# Deferred Pension Plan - what are my options



## paulsm (4 May 2015)

I am a member of a pension plan with a company that I left in 2004.  I was medically retired in 2008 and I am 55 years old.   Can I draw from this pension now?  I previously contacted the company and requested early retirement from the plan as I am medically retired, but they said "not at this time".  Is a Personal Retirement Bond an option for me ?  Are there other options? They have advised me of the current transfer value.   Thank you.


----------



## Gordon Gekko (4 May 2015)

Good morning

What is the transfer value?

As you are now over 50, it should be possible for you to retire from this plan (i.e. "ARF" or buy an annuity).

Moving to a PRB should always have been an option.

It doesn't sound like the company has covered itself in glory here.


----------



## Steven Barrett (4 May 2015)

paulsm said:


> not at this time



What?!! 

As you took ill health early retirement, you can draw down the pension at any time. If that is what you want to do, tell them you want to mature your pension and if they tell you "not at this time" again, you'll report them to The Pensions Authority. 


Steven
www.bluewaterfp.ie


----------



## paulsm (5 May 2015)

Gordon Gekko said:


> Good morning
> 
> What is the transfer value?
> 
> ...



thank you, I will contact the company again.  as far as I know, the pension plan is a group scheme, does this make a difference?


----------



## paulsm (5 May 2015)

SBarrett said:


> What?!!
> 
> As you took ill health early retirement, you can draw down the pension at any time. If that is what you want to do, tell them you want to mature your pension and if they tell you "not at this time" again, you'll report them to The Pensions Authority.
> 
> ...


----------



## Steven Barrett (5 May 2015)

paulsm said:


> thank you, I will contact the company again.  as far as I know, the pension plan is a group scheme, does this make a difference?

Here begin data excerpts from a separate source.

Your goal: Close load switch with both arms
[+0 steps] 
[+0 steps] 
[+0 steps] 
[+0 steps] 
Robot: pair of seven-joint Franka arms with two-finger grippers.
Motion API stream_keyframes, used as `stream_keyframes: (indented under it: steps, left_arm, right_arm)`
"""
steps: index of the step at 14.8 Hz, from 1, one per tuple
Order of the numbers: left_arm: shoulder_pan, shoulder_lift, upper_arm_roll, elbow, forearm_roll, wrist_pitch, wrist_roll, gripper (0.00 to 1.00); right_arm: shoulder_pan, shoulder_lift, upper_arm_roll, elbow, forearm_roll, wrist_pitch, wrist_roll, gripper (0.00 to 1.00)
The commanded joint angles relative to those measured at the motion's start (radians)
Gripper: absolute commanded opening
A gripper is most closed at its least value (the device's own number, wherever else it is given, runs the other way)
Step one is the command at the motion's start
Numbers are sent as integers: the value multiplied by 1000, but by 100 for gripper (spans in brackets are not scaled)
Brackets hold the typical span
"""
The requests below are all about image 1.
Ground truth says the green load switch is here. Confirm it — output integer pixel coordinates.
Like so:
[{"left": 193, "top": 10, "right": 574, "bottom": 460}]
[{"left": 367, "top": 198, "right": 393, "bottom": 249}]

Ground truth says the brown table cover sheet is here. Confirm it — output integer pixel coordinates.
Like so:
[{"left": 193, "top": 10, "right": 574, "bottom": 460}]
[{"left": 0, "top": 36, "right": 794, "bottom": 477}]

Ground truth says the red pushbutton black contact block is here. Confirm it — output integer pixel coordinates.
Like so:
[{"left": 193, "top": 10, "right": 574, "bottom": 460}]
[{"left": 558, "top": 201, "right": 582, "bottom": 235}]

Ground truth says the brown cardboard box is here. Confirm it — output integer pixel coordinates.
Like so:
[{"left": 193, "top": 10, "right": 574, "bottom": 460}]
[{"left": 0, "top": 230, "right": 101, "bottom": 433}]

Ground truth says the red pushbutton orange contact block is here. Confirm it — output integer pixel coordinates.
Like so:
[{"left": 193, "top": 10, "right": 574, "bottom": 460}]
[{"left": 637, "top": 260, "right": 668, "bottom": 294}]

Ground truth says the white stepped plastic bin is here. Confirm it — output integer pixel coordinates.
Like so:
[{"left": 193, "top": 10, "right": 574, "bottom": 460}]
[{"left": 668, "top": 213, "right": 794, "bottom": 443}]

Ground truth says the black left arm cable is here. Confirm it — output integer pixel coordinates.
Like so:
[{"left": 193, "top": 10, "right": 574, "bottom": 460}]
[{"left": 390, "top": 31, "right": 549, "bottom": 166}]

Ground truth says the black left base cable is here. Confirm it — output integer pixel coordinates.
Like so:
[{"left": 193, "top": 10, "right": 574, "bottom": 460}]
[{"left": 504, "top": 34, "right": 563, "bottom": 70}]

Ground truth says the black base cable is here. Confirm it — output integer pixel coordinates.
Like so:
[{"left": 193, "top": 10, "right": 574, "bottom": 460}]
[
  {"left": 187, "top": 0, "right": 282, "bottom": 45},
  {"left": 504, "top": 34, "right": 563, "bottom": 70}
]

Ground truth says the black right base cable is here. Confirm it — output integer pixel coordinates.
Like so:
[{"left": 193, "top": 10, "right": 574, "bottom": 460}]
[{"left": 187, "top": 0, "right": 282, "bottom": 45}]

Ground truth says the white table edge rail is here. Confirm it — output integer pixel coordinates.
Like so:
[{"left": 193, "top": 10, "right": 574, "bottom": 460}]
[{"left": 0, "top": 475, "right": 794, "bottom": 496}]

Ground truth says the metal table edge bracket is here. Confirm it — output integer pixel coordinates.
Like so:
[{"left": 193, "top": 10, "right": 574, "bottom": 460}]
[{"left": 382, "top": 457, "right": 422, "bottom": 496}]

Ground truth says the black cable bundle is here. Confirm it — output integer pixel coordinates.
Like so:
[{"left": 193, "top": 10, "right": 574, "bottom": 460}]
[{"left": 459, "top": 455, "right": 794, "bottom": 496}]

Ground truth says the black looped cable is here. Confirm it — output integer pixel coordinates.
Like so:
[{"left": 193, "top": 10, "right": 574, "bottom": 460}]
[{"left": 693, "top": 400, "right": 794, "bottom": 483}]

None whatsoever. Revenue rules state that if you draw down your pension benefits at any age if you retire due to ill health. 

Steven
www.bluewaterfp.ie


----------



## elacsaplau (5 May 2015)

Hi Paulsm

If you are in a DB plan (which I suspect to be the case from your original post) - whether you can take your pension early, through illness or otherwise, will depend on the rules regarding the early payment of deferred pensions as set out in the Trust Deed & Rules governing the plan. Normally, there is a condition in this rule that the early payment is subject to the consent of the trustees.

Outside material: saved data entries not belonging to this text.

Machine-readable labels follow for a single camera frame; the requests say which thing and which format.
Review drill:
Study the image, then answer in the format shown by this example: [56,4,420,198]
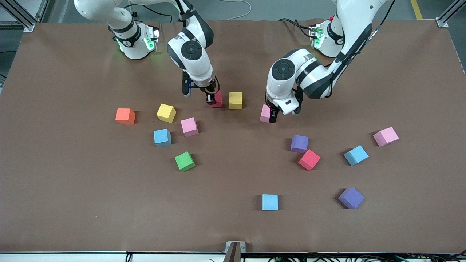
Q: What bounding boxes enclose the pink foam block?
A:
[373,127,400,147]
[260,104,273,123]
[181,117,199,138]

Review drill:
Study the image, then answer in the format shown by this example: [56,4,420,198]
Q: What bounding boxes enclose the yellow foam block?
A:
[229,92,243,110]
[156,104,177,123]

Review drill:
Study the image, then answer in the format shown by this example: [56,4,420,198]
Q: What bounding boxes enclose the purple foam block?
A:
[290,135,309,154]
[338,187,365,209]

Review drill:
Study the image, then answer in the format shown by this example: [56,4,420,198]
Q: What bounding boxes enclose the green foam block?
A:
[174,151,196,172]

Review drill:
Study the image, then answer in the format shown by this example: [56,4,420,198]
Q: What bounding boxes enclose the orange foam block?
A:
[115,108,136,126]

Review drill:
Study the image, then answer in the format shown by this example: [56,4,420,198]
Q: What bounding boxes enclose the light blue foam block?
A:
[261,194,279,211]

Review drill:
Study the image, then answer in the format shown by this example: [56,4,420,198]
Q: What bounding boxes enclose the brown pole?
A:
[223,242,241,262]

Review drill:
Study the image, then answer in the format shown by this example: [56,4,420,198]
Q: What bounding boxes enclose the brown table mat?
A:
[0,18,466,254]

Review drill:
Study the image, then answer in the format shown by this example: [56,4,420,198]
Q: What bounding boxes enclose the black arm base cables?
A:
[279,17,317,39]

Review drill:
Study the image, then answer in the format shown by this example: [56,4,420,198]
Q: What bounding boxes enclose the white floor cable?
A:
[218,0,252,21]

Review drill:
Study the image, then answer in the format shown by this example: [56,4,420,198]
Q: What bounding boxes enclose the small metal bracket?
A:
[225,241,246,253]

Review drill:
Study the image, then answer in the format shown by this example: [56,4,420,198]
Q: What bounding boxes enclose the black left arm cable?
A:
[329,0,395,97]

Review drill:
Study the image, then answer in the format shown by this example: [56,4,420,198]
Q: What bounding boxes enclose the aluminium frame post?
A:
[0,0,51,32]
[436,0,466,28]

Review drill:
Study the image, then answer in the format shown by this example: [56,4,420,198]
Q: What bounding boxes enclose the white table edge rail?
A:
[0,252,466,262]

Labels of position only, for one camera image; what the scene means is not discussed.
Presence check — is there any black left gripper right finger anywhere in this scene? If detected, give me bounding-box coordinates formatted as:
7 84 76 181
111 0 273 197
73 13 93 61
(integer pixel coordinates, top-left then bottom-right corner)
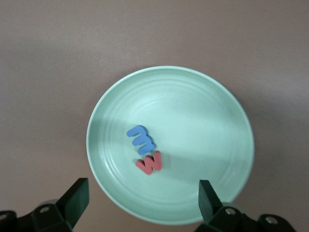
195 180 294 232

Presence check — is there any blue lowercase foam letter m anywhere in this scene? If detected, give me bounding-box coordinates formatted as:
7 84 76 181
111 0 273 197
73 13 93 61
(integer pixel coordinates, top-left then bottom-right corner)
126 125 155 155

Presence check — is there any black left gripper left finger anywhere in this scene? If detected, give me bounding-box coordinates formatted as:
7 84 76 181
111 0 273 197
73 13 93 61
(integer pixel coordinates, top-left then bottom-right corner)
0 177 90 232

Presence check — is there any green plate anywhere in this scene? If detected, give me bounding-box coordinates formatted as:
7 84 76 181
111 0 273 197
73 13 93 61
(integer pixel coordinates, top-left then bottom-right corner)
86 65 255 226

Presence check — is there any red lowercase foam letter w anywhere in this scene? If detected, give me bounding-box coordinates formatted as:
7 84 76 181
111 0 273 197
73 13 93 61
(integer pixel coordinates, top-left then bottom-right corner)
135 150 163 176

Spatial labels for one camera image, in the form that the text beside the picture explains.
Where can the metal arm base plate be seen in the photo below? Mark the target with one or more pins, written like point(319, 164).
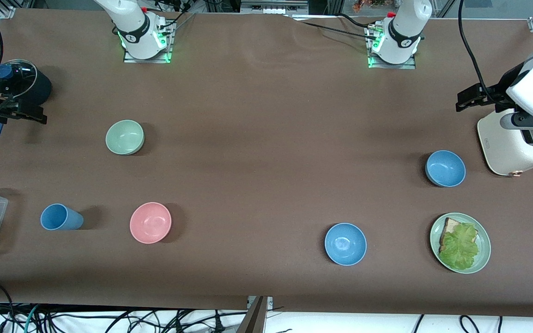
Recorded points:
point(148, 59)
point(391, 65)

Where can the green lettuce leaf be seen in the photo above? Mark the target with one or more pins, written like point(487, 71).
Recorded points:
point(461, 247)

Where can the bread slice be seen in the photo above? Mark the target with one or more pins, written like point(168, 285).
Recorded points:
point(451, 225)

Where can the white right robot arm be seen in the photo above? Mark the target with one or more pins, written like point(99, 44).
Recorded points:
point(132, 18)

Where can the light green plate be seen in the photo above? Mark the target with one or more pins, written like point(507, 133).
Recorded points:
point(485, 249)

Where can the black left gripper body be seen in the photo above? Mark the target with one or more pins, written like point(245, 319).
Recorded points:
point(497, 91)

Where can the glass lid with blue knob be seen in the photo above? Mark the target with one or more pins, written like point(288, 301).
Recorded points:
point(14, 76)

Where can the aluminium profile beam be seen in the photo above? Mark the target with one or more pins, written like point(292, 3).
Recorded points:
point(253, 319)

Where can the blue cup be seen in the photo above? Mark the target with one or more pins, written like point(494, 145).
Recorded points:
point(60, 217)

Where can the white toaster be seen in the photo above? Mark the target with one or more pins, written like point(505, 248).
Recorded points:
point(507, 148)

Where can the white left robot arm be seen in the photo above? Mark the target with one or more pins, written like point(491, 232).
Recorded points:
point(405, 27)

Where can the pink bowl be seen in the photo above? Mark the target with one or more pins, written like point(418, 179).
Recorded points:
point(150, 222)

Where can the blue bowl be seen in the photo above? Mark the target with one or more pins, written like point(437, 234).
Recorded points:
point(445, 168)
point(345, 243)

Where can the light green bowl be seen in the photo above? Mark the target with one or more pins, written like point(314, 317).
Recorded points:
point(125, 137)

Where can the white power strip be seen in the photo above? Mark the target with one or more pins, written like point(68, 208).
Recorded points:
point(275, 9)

The reason why trustees might have said "not at this time" is because if they allowed you to early retire, you would move from being a deferred member to a pensioner member. This is relevant as where a plan winds-up (and is not fully solvent), certain category of members (i.e. pensioners) have a higher ranking when it comes to the distribution of the plan's assets. It follows that by allowing you to "early retire", the trustees would be positively discriminating in your favour - to the possible detriment of other members - and this, they cannot do.

It may be that the solvency of the plan has improved so that the trustees can now facilitate your request (or some other technical reasons may apply) - so that it is possible that your request could be accommodated now. Just thought you should be aware of this before reverting to the trustees/employer.

Just to be clear, if this plan is a DC plan - there is no reason why you can not access your benefits now - and you should have been allowed access to them previously.


----------



## paulsm (6 May 2015)

elacsaplau said:


> Hi Paulsm
> 
> If you are in a DB plan (which I suspect to be the case from your original post) - whether you can take your pension early, through illness or otherwise, will depend on the rules regarding the early payment of deferred pensions as set out in the Trust Deed & Rules governing the plan. Normally, there is a condition in this rule that the early payment is subject to the consent of the trustees.
> 
> ...



Thank you Elacsaplau.    Yes, the plan is a Deferred Pension Plan.   I contacted the company today and you are absolutely correct.  The rules of the deferred plan state that it is at the discretion of the trustees as to whether they allow early retirement.  I was hoping that being medically retired would have made a difference.  However, they also confirmed that I can transfer to a Personal Retirement Bond.   If I did this, could I retire myself using this bond  if I were to transfer some capital into a new Pension Plan?   Thank you for your help !.


----------



## paulsm (6 May 2015)

SBarrett said:


> None whatsoever. Revenue rules state that if you draw down your pension benefits at any age if you retire due to ill health.
> 
> Steven
> www.bluewaterfp.ie[/QUOTE]
> ...


----------



## elacsaplau (6 May 2015)

Hi Paulsm

I'm sorry that the trustees can not accommodate your request.

You may need to get advice on your options to help clarify which is the best move for you now.

In particular, whilst you do have immediate access to your funds - via a transfer payment into a PRB - you will need to appreciate that the transfer payment ordinarily represents very poor value compared with the deferred pension. This poor value is exacerbated by the likelihood that the scheme is insolvent (as why else would early payment on an actuarially neutral basis be declined?) in which case the transfer payment will be further reduced to reflect the degree of the plan's insolvency. Was this mentioned to you? The impact of all this being a further reduction in the transfer payment and its relative value.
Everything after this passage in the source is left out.